À l'aube du nouveau continent : l'opéra du jour d'après

PRÉAMBULE

À mesure que l’œuvre s’affine, que ses motifs s’installent et que son auteur se voit devenir un personnage à part entière, une question traverse la matière comme une nervure fragile mais tenace : comment maintenir, retrouver ou convoquer l’élan ? Comment la création reste-t-elle vive alors que les formes se fixent ? Cette entrevue cherche à explorer les frictions, les risques et les potentiels de ce moment où l’on devient un peu soi-même son propre style.



Question No 9:

Quand un motif se répète trop, le laissez-vous se fossiliser, ou cherchez-vous à le trahir ? Et la trahison d’un motif est-elle une forme d’hygiène pour l’élan ?

18 mai 2025.

Réponse No 9 – Fidélité aux motifs, ou comment transgresser sans trahir

Je ne crois pas être naturellement tenté par la trahison.

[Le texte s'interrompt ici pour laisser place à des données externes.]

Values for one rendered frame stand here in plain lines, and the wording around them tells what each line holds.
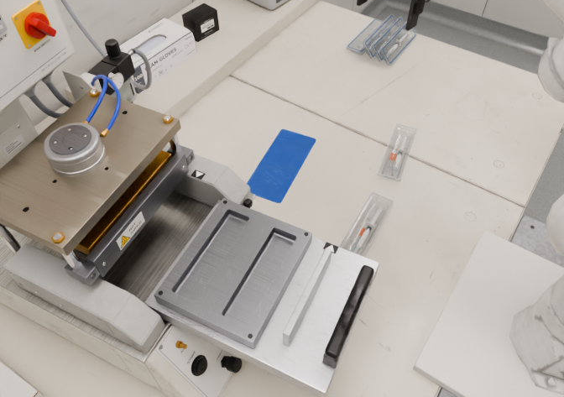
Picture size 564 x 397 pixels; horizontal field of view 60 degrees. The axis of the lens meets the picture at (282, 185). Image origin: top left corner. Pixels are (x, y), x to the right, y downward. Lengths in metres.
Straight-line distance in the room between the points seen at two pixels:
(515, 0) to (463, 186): 1.96
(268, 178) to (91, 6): 0.68
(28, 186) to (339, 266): 0.47
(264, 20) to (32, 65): 0.90
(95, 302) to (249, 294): 0.22
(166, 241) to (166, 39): 0.72
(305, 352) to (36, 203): 0.43
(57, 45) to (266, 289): 0.51
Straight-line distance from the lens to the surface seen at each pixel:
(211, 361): 0.89
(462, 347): 0.99
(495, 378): 0.99
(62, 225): 0.72
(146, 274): 0.85
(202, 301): 0.73
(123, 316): 0.75
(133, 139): 0.79
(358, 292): 0.72
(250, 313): 0.73
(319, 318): 0.74
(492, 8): 3.13
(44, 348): 1.06
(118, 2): 1.55
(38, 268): 0.83
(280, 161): 1.21
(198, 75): 1.41
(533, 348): 0.99
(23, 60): 0.85
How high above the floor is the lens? 1.64
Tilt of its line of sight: 50 degrees down
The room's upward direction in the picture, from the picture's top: 1 degrees counter-clockwise
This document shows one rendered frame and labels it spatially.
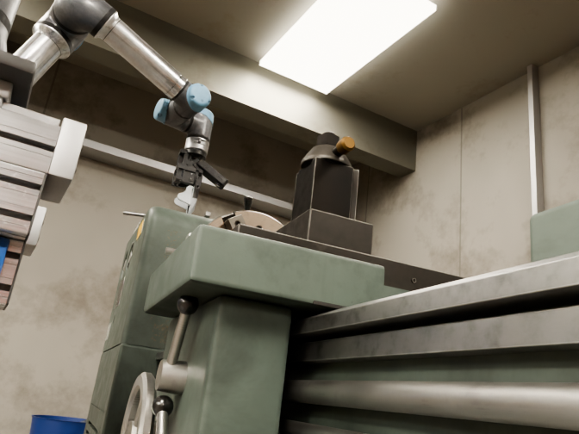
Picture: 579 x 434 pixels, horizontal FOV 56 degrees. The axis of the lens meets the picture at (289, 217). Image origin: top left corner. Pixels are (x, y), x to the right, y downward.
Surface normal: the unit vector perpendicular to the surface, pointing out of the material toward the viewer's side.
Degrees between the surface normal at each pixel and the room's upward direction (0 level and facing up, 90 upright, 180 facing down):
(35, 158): 90
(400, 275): 90
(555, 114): 90
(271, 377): 90
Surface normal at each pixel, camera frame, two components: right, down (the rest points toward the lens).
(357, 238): 0.39, -0.26
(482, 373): -0.91, -0.23
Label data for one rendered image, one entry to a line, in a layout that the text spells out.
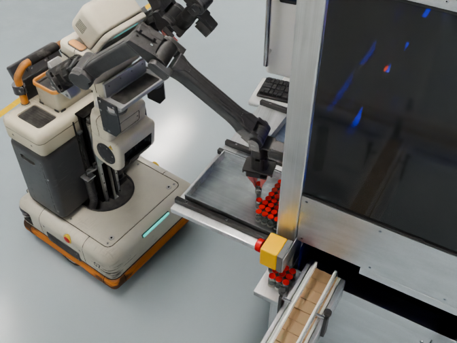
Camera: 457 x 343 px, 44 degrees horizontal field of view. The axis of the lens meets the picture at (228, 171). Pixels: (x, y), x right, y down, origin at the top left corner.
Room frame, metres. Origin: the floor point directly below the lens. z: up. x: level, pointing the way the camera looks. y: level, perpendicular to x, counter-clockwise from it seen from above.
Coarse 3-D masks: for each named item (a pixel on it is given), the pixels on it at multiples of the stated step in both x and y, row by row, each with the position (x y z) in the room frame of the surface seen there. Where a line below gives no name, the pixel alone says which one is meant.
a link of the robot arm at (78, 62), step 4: (76, 56) 1.62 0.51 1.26; (84, 56) 1.59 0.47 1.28; (88, 56) 1.59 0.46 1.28; (76, 60) 1.60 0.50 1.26; (80, 60) 1.58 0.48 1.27; (84, 60) 1.57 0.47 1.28; (72, 64) 1.58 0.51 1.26; (76, 64) 1.61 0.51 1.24; (80, 64) 1.56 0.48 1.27; (68, 68) 1.57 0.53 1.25; (72, 68) 1.57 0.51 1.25
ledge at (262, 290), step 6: (264, 276) 1.00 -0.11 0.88; (258, 282) 0.98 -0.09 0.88; (264, 282) 0.98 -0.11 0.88; (294, 282) 0.98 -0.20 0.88; (258, 288) 0.96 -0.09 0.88; (264, 288) 0.96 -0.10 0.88; (270, 288) 0.96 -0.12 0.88; (258, 294) 0.94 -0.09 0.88; (264, 294) 0.94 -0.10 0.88; (270, 294) 0.94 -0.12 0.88; (276, 294) 0.94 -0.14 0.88; (270, 300) 0.92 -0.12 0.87; (276, 300) 0.91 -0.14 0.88
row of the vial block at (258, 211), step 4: (280, 180) 1.36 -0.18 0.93; (276, 184) 1.34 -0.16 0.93; (280, 184) 1.35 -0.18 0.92; (272, 188) 1.32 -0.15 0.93; (276, 188) 1.32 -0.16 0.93; (272, 192) 1.30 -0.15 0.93; (276, 192) 1.31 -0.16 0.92; (268, 196) 1.29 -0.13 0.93; (272, 196) 1.29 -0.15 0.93; (264, 200) 1.27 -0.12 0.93; (268, 200) 1.27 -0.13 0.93; (264, 204) 1.25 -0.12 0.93; (260, 208) 1.23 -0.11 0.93; (264, 208) 1.23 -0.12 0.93; (256, 212) 1.21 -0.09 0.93; (260, 212) 1.21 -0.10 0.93; (256, 216) 1.21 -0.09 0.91; (260, 216) 1.21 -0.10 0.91; (256, 220) 1.21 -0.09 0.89; (260, 220) 1.21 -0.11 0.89
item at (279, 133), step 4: (284, 120) 1.71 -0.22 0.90; (280, 124) 1.68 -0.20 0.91; (284, 124) 1.72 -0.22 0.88; (276, 128) 1.65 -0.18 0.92; (280, 128) 1.68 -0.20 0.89; (284, 128) 1.69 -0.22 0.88; (272, 132) 1.63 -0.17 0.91; (276, 132) 1.65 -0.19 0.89; (280, 132) 1.67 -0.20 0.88; (284, 132) 1.67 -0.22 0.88; (272, 136) 1.62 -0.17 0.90; (276, 136) 1.64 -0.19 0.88; (280, 136) 1.64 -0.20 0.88; (284, 136) 1.64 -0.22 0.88; (280, 140) 1.62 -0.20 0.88
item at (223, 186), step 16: (224, 160) 1.51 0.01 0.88; (240, 160) 1.49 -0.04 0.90; (208, 176) 1.43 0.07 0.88; (224, 176) 1.43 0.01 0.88; (240, 176) 1.43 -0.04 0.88; (192, 192) 1.34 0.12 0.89; (208, 192) 1.35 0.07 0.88; (224, 192) 1.35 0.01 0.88; (240, 192) 1.35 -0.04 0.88; (208, 208) 1.26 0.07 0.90; (224, 208) 1.27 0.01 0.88; (240, 208) 1.27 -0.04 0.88; (256, 224) 1.20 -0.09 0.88
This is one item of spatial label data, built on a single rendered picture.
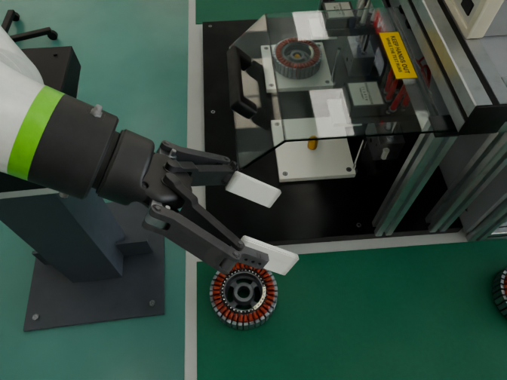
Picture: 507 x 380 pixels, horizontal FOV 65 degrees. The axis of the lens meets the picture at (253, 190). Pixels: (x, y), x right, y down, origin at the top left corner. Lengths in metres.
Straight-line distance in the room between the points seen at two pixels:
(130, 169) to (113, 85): 1.80
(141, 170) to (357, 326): 0.46
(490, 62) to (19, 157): 0.50
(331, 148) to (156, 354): 0.96
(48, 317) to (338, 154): 1.18
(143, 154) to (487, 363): 0.61
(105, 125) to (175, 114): 1.58
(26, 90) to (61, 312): 1.26
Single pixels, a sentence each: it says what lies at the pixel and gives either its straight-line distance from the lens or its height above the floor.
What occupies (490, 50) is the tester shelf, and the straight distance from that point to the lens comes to 0.57.
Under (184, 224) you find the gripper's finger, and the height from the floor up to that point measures 1.09.
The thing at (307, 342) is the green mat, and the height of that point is 0.75.
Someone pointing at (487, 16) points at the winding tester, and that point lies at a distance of 0.56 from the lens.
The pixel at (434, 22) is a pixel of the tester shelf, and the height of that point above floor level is 1.11.
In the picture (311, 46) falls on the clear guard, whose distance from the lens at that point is 0.59.
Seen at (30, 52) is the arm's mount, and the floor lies 0.81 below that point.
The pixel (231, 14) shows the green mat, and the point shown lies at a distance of 1.20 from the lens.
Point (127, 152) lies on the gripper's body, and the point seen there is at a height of 1.12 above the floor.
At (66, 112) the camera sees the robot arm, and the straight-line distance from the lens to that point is 0.41.
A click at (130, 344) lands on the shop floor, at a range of 1.51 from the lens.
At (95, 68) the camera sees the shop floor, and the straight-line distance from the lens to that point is 2.31.
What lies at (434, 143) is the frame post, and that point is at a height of 1.04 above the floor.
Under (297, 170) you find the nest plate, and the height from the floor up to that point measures 0.78.
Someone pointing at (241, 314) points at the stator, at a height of 0.78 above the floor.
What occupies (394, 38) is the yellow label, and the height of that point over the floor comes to 1.07.
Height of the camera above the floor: 1.43
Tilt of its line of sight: 58 degrees down
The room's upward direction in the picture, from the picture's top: straight up
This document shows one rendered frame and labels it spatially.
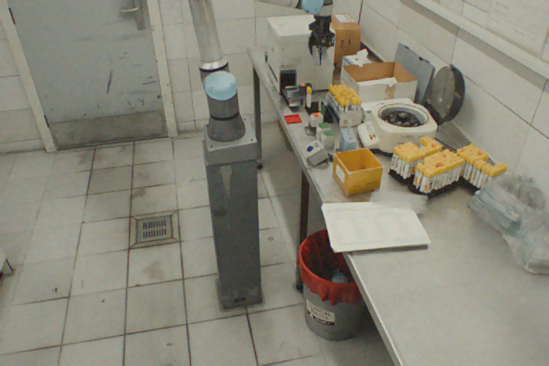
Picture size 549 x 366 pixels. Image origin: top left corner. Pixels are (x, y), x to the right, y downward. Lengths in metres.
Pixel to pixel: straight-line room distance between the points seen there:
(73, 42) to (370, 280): 2.74
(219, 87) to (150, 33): 1.80
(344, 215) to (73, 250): 1.83
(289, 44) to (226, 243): 0.96
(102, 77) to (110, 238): 1.26
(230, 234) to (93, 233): 1.18
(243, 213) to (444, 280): 0.92
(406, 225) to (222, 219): 0.81
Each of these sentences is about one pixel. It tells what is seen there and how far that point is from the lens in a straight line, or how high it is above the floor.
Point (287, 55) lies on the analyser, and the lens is 2.23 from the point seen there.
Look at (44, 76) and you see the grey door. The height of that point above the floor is 0.61.
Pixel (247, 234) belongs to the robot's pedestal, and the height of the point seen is 0.48.
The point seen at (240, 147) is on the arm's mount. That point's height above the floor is 0.94.
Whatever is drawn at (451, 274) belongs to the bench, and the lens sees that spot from 1.43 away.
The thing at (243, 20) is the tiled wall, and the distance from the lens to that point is 3.53.
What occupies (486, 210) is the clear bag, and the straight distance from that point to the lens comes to 1.63.
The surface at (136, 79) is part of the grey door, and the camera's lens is 3.57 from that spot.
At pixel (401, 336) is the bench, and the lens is 1.24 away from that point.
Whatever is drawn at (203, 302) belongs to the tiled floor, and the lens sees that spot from 2.43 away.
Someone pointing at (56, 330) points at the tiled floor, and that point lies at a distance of 2.53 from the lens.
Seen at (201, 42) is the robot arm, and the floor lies 1.29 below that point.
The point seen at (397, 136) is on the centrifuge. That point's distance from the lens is 1.82.
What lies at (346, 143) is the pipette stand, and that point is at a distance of 1.74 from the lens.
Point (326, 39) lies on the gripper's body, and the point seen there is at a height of 1.26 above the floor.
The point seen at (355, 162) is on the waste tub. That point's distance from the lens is 1.73.
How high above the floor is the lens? 1.86
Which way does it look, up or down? 37 degrees down
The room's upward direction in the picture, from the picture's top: 1 degrees counter-clockwise
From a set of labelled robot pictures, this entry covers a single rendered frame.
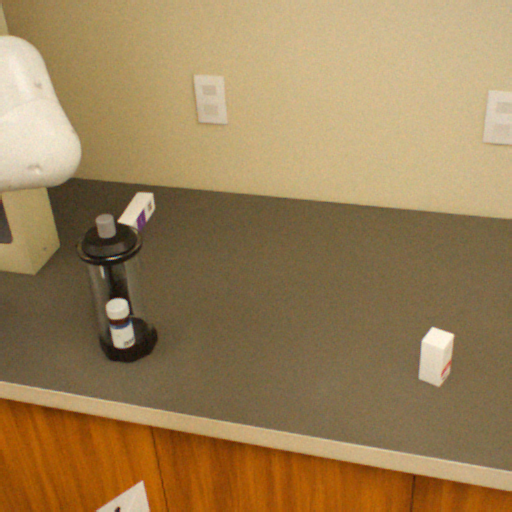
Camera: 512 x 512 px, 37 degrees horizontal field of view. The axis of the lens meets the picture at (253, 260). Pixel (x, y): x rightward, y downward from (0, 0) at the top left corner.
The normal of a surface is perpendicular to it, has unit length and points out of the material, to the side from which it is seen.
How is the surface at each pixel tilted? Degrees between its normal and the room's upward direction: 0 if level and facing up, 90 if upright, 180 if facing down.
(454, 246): 0
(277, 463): 90
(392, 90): 90
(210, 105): 90
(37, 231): 90
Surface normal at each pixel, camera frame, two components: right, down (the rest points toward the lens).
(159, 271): -0.06, -0.82
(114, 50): -0.28, 0.57
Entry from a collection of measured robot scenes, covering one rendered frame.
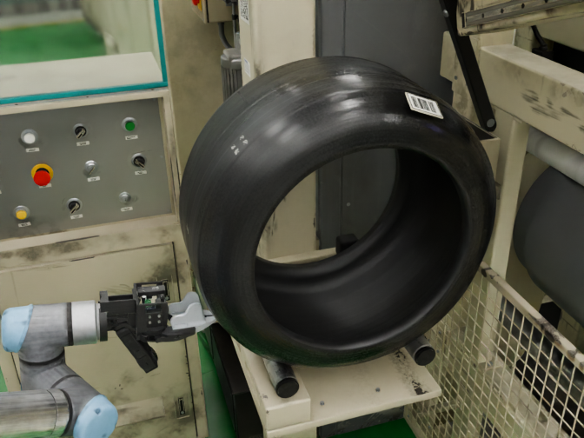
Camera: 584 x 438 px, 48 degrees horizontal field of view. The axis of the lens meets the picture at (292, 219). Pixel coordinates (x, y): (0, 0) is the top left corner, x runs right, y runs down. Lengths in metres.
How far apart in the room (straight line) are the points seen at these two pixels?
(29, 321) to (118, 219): 0.71
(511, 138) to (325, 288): 0.54
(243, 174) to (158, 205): 0.84
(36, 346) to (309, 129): 0.58
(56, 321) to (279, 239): 0.56
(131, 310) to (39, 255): 0.68
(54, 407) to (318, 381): 0.55
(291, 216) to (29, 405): 0.70
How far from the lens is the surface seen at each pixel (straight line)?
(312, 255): 1.52
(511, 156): 1.60
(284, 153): 0.98
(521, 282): 2.18
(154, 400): 2.14
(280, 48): 1.33
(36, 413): 1.07
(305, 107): 1.00
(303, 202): 1.46
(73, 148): 1.74
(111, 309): 1.17
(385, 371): 1.43
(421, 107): 1.04
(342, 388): 1.38
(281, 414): 1.28
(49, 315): 1.17
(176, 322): 1.19
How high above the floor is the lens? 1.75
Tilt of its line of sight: 29 degrees down
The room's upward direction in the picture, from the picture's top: 1 degrees counter-clockwise
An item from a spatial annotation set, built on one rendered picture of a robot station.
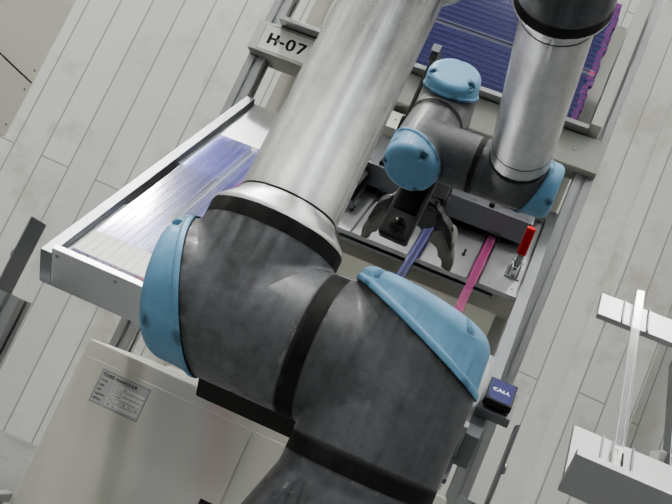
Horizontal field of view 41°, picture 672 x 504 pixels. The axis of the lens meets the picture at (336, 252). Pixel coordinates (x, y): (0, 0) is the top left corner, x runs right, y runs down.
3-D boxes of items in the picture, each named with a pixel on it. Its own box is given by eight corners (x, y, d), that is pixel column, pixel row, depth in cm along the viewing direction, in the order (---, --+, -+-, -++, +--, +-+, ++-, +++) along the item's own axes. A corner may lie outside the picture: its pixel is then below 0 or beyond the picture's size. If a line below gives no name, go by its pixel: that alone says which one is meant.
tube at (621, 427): (616, 496, 109) (620, 489, 109) (605, 491, 109) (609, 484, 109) (642, 297, 151) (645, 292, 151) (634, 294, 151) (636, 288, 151)
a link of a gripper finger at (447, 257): (474, 249, 143) (452, 204, 139) (463, 274, 139) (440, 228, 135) (457, 251, 145) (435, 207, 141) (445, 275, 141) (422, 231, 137)
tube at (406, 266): (344, 378, 126) (346, 372, 125) (335, 374, 126) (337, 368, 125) (437, 224, 167) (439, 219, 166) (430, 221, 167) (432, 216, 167)
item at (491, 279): (507, 319, 155) (516, 296, 152) (174, 184, 167) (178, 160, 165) (539, 234, 182) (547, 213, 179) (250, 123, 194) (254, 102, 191)
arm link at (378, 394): (437, 496, 59) (512, 310, 61) (257, 415, 62) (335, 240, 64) (441, 492, 71) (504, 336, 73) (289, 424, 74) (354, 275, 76)
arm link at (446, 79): (416, 78, 116) (438, 46, 122) (401, 142, 124) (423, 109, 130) (472, 99, 114) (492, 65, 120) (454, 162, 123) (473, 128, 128)
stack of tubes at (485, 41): (578, 121, 177) (625, 5, 181) (341, 36, 186) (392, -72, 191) (568, 143, 189) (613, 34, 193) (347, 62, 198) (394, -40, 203)
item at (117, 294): (452, 464, 124) (467, 428, 120) (49, 285, 136) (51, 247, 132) (454, 458, 125) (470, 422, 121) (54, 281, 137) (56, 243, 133)
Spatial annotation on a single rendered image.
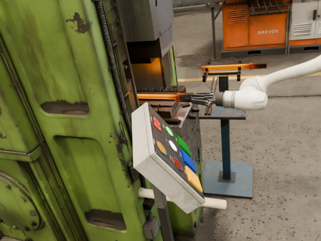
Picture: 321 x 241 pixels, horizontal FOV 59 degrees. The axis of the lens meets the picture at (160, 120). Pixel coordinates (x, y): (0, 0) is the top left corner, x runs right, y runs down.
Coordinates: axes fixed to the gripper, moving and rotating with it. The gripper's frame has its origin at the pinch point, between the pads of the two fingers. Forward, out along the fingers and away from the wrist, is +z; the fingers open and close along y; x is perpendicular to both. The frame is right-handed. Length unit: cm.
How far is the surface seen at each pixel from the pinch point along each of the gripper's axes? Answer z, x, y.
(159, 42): 6.5, 34.1, -12.5
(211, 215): -10, -99, 6
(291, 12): -69, -35, 347
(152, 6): 7, 50, -15
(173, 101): 6.1, -0.9, -3.0
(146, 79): 31.7, 0.0, 22.7
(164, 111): 8.7, -2.0, -12.4
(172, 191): -15, 4, -72
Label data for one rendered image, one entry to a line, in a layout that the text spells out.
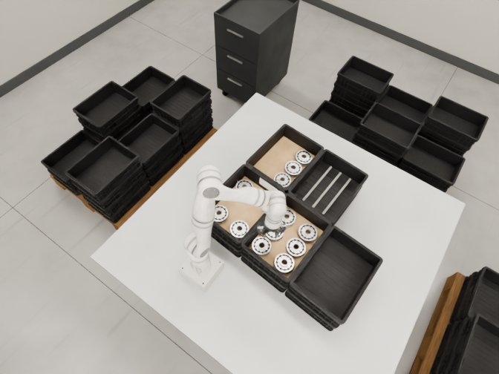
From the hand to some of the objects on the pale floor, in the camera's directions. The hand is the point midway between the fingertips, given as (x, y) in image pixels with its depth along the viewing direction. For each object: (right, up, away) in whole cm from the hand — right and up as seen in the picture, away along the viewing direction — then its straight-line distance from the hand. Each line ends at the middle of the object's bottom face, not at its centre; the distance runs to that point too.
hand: (269, 234), depth 167 cm
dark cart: (-8, +125, +193) cm, 230 cm away
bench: (+11, -38, +95) cm, 103 cm away
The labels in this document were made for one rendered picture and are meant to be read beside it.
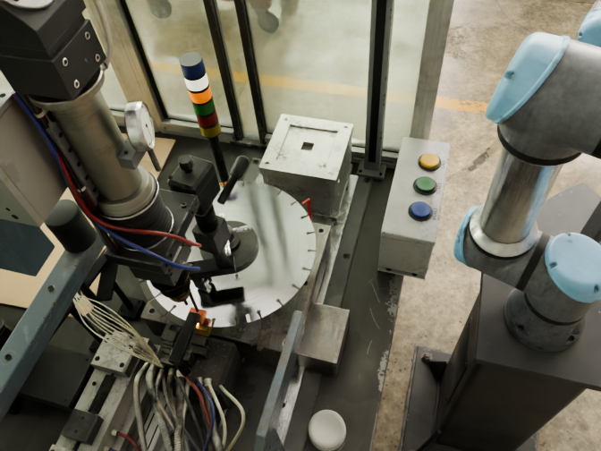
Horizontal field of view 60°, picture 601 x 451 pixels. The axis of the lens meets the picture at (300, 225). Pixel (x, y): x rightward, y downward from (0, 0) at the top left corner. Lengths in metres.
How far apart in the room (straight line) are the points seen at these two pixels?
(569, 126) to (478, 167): 1.78
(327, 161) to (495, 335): 0.51
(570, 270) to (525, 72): 0.43
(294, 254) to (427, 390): 1.01
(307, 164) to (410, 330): 0.95
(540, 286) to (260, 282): 0.50
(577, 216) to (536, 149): 1.66
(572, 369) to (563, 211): 1.27
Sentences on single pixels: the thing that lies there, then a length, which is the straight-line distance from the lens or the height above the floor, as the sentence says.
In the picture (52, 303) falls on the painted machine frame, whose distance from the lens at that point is 0.93.
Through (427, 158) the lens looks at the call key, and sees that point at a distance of 1.18.
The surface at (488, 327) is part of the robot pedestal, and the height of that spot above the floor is 0.75.
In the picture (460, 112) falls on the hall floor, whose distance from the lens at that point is 2.68.
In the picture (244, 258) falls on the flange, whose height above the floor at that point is 0.96.
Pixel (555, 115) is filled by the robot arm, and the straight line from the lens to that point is 0.66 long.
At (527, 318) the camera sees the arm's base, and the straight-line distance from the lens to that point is 1.12.
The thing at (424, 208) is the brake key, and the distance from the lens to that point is 1.09.
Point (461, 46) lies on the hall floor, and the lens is 3.09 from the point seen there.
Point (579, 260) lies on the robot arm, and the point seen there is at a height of 0.98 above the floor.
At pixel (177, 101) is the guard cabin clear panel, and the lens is 1.46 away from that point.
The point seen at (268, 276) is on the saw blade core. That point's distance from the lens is 0.95.
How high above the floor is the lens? 1.76
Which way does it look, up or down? 54 degrees down
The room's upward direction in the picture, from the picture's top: 7 degrees counter-clockwise
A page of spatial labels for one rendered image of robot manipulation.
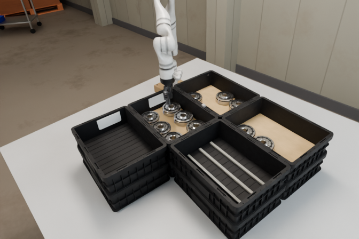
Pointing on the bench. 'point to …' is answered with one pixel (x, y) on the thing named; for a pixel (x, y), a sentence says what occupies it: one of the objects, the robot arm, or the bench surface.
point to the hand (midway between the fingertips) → (169, 98)
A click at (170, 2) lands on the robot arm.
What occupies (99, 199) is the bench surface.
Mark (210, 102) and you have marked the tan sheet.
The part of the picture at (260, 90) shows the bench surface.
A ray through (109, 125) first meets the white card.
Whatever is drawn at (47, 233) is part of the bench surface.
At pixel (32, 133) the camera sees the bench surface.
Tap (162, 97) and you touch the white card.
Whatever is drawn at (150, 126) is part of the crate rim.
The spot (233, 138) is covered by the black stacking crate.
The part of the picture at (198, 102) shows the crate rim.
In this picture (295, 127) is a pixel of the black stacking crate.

Pas dans le sens où elle serait un geste salutaire ou une hygiène nécessaire pour entretenir l’élan créatif. Si je dévie d’un motif, c’est peut-être à la manière d’un rejet dans un poème — un écart formel, une respiration déplacée, mais qui reste attachée à l’onde du sens.

Il m’arrive, bien sûr, de transgresser les lois internes de mes herméneutiques. Cela peut répondre à une nécessité esthétique. Mais je remarque que je reviens presque toujours à l’éthique première : celle qui prévalait au moment de l’émergence du motif, ce noyau d’intention originelle, parfois idéalisé, souvent rêvé. Il faut, pour que la transgression fonctionne, qu’elle puisse encore dialoguer secrètement avec l’élan initial.

Je ne vois donc pas dans la trahison un geste d’hygiène, mais plutôt un moment de doute. Une perturbation dans la courbe du caractère, dans l’équilibre de ce qui me permet d’exister en relation avec l’œuvre. Et s’il y a un geste à poser, ce n’est peut-être pas celui de trahir, mais de recomposer une fidélité active, moins figée, plus plastique.